- Opening Delimiter -

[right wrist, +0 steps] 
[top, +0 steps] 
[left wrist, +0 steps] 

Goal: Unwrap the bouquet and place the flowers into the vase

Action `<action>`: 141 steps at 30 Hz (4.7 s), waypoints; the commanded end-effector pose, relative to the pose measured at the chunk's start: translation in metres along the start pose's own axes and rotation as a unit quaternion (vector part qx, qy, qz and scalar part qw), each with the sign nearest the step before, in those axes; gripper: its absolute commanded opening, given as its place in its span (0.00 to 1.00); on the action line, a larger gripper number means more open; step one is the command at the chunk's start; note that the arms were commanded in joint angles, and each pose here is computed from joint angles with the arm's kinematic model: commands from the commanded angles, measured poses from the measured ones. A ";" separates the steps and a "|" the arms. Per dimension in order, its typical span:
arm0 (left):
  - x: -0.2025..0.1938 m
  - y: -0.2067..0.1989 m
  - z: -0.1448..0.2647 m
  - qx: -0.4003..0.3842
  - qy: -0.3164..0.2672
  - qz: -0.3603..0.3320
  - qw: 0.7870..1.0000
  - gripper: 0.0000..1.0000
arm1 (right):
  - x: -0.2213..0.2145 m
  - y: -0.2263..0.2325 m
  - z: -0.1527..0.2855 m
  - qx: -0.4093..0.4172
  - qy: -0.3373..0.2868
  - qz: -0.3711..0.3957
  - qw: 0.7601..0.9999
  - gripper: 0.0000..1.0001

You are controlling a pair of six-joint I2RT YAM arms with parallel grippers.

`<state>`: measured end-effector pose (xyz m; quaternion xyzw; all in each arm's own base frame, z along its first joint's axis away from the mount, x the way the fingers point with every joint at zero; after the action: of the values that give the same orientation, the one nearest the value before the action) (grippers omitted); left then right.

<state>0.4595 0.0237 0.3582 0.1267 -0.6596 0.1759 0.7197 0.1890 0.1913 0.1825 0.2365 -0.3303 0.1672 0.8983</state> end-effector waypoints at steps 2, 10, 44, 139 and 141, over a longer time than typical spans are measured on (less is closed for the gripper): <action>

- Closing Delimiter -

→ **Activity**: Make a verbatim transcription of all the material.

→ **Written solution**:
[right wrist, +0 steps] 
[top, +0 steps] 
[left wrist, +0 steps] 

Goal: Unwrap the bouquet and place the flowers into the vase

Action `<action>`: 141 steps at 30 Hz (4.7 s), waypoints; the commanded end-effector pose, relative to the pose measured at the chunk's start: translation in metres along the start pose's own axes and rotation as a unit quaternion (vector part qx, qy, qz and scalar part qw), each with the sign nearest the step before, in those axes; gripper: its absolute commanded opening, given as its place in its span (0.00 to 1.00); on the action line, a larger gripper number means more open; step one is the command at the chunk's start; note that the arms were commanded in joint angles, and each pose here is computed from joint angles with the arm's kinematic model: commands from the commanded angles, measured poses from the measured ones. A ";" separates the steps and a "|" the arms. Per dimension in order, its typical span:
arm0 (left):
  - x: -0.2025..0.1938 m
  - y: -0.2067..0.1989 m
  - z: -0.1448..0.2647 m
  - qx: -0.4003..0.3842
  - qy: -0.3164..0.2672
  - qz: -0.3603..0.3320
  - qw: 0.7870..1.0000
  - gripper: 0.0000..1.0000
arm1 (right):
  - x: -0.2213..0.2145 m
  - y: -0.2263..0.2325 m
  - z: -0.1527..0.2855 m
  - qx: -0.4093..0.4172
  - qy: -0.3373..0.2868
  - qz: -0.3711..0.3957
  - qw: 0.7601..0.9999
  - gripper: 0.0000..1.0001

You are controlling a pair of six-joint I2RT YAM arms with parallel grippers.

`<state>`: measured end-effector pose (xyz m; quaternion xyzw; all in each arm's own base frame, z along its first joint's axis away from the mount, x the way the fingers point with every joint at zero; after the action: of the values that give the same orientation, the one nearest the value before the action) (grippers omitted); left then right.

<state>0.4595 0.0237 0.3582 0.1267 -0.6596 0.1759 0.7197 0.1890 0.1913 0.1825 0.2365 -0.3303 0.1672 0.8983</state> end-effector waypoints at steps 2, 10, 44, 139 and 141, over a longer time than typical spans are measured on (less is closed for the gripper): <action>

The exercise has nothing more to it.